START Material provided

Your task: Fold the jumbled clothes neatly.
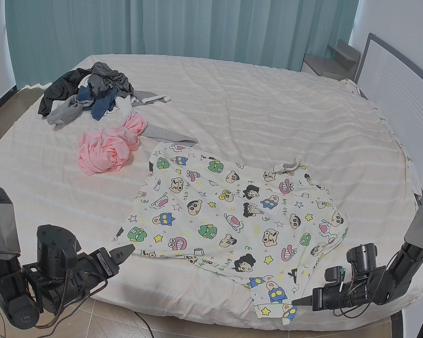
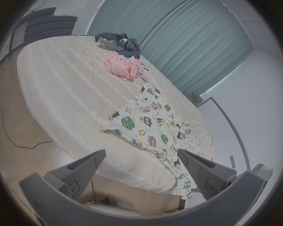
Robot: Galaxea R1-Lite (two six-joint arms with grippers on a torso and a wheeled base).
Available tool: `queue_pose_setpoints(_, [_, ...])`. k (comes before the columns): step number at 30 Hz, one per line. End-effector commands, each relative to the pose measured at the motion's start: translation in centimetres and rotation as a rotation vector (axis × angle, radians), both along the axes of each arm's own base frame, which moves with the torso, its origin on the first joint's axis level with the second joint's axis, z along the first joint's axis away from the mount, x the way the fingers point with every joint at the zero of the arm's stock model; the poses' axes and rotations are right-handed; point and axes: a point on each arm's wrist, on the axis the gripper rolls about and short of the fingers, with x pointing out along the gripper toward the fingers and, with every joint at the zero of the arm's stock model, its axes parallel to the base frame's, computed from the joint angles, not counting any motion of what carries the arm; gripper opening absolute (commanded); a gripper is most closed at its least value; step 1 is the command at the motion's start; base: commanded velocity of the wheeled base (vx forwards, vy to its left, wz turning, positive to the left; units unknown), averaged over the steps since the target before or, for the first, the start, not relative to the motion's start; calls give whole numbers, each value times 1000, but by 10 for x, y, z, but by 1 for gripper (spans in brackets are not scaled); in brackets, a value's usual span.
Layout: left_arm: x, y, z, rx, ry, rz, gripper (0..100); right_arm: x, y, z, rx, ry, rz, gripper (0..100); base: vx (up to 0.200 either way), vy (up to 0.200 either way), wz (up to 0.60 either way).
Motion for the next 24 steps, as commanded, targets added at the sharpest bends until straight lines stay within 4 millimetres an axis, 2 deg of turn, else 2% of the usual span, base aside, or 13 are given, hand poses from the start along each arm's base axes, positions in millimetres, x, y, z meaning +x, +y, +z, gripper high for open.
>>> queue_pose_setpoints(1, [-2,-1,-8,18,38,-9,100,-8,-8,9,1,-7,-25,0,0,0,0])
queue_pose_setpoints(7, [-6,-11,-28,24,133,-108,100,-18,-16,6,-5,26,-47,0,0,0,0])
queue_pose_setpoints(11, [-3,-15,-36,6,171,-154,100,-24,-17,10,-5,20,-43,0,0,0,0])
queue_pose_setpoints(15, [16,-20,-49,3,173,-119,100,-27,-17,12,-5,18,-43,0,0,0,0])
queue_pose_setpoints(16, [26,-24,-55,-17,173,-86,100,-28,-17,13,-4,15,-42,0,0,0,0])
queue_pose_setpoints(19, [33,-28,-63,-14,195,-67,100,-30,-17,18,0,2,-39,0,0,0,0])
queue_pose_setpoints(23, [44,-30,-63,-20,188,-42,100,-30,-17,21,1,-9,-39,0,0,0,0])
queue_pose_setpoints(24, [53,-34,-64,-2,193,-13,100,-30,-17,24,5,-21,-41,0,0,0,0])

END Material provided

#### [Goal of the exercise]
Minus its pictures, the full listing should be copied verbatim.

#### [Problem solution]
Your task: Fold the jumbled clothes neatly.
Robot: Galaxea R1-Lite (two six-joint arms with grippers on a torso and a wheeled base).
Available tool: `queue_pose_setpoints(_, [_, ...])`. k (comes before the columns): step number at 30 Hz, one per line. End-effector commands, each relative to the pose measured at the motion's start: translation in centimetres and rotation as a rotation vector (axis × angle, radians), both along the axes of each arm's own base frame, which moves with the torso, its origin on the first joint's axis level with the second joint's axis, z along the first joint's axis away from the mount, x the way the fingers point with every joint at the zero of the arm's stock model; the poses' axes and rotations are right-handed; point and axes: a point on each arm's wrist, on the axis the gripper rolls about and short of the fingers, with x pointing out along the gripper toward the fingers and, with every joint at the zero of the arm's stock model, its axes parallel to the base frame's, computed from the joint angles, not counting any motion of what carries the arm; gripper opening absolute (commanded); a gripper is most closed at its least value; step 1 is the command at the motion's start; base: commanded velocity of the wheeled base (vx forwards, vy to its left, wz turning, positive to the left; units unknown), averaged over the steps since the target before or, for the first, the start, not relative to the motion's start; calls give whole numbers, each value times 1000, but by 10 for x, y, z, but by 1 for gripper (spans in brackets are not scaled); in brackets, a value's usual span.
Layout: left_arm: x, y, z, rx, ry, rz, gripper (0..100); right_arm: x, y, z, rx, ry, rz, gripper (0..100); base: vx (up to 0.200 either way), vy (up to 0.200 either way), wz (up to 0.60 either way).
Motion for the next 24 steps, as commanded, targets added at the sharpest bends until straight lines stay within 4 millimetres an axis, 2 deg of turn, else 2% of the usual span, base aside, or 13 are given, hand poses from the start along each arm's base axes, positions in millimetres, x, y, z meaning +x, +y, +z, gripper high for open.
>>> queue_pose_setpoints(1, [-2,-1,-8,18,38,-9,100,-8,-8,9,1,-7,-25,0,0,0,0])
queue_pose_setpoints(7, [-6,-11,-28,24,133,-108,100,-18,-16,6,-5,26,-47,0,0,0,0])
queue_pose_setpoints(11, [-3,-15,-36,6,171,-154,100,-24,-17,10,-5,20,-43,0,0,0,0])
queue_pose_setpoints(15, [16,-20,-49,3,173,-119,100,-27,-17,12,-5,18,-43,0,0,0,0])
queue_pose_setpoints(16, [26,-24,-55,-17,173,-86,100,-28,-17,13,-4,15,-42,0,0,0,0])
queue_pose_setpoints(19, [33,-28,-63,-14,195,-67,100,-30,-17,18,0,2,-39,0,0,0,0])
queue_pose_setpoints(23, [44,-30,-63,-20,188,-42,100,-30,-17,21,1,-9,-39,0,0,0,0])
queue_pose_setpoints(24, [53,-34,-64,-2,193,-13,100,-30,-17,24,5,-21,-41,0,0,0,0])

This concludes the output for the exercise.